Samuel Goodman

Personal information
- Born: February 6, 1877 Philadelphia, Pennsylvania, U.S.
- Died: March 4, 1905 (aged 28) Philadelphia, Pennsylvania, U.S.
- Bowling: Right-arm fast
- Role: Bowler
- Relations: William Goodman (brother)

Domestic team information
- 1894: GS Patterson's XI
- 1895: Pennsylvania University Past and Present
- 1903: Philadelphia
- FC debut: August 15, 1894 GS Patterson's XI v RH Powel's XI
- Last FC: September 25, 1903 Philadelphia v Kent

Career statistics
| Competition | First-class |
| Matches | 4 |
| Runs scored | 17 |
| Batting average | 2.83 |
| 100s/50s | 0/0 |
| Top score | 7 |
| Balls bowled | 288 |
| Wickets | 7 |
| Bowling average | 21.14 |
| 5 wickets in innings | 0 |
| 10 wickets in match | 0 |
| Best bowling | 3/37 |
| Catches/stumpings | 2/– |
- Source: CricketArchive, December 8, 2007

= Samuel Goodman (cricketer) =

American cricketer

Samuel Goodman (February 6, 1877 – March 4, 1905) was an American cricketer. A right-arm fast bowler, he played first-class cricket between 1894 and 1903.

==Biography==

Goodman was born in Philadelphia, Pennsylvania, USA. He attended University of Pennsylvania between 1894 and 1896, where he captained the cricket team. During 1894, he went on a tour of Canada with Philadelphia, and played his first first-class matches for GS Patterson's XI.
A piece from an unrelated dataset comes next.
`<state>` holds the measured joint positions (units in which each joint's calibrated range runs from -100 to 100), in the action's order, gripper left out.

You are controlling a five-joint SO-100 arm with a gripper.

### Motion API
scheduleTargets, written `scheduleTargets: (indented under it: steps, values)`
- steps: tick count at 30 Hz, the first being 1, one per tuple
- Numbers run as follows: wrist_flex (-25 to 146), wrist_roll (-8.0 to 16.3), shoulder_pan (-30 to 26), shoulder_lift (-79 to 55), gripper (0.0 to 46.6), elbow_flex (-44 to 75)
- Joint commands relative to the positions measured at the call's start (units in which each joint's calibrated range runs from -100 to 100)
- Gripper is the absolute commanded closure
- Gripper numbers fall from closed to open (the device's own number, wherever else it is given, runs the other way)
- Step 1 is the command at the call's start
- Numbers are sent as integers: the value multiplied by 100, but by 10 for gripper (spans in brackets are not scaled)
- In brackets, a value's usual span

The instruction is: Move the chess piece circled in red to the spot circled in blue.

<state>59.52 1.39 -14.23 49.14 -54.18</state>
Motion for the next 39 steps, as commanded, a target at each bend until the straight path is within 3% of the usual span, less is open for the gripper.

In 1895, he first played for the United States national cricket team, playing against Canada in Toronto. He played a first-class match for Pennsylvania University Past and Present against F Mitchell's XI the same month. He played a second match for the USA against Canada in 1897, but was then absent from senior cricket until 1903, when he played his final first-class match for Philadelphia against the touring Kent team from England.

In July 1904, he played his final international for the USA against Canada in Philadelphia, and he died less than a year later. According to his obituary his death was the result of "spinal meningitis following pleuro-pneumonia and a bad strain caused by a fall in ju-jitsu."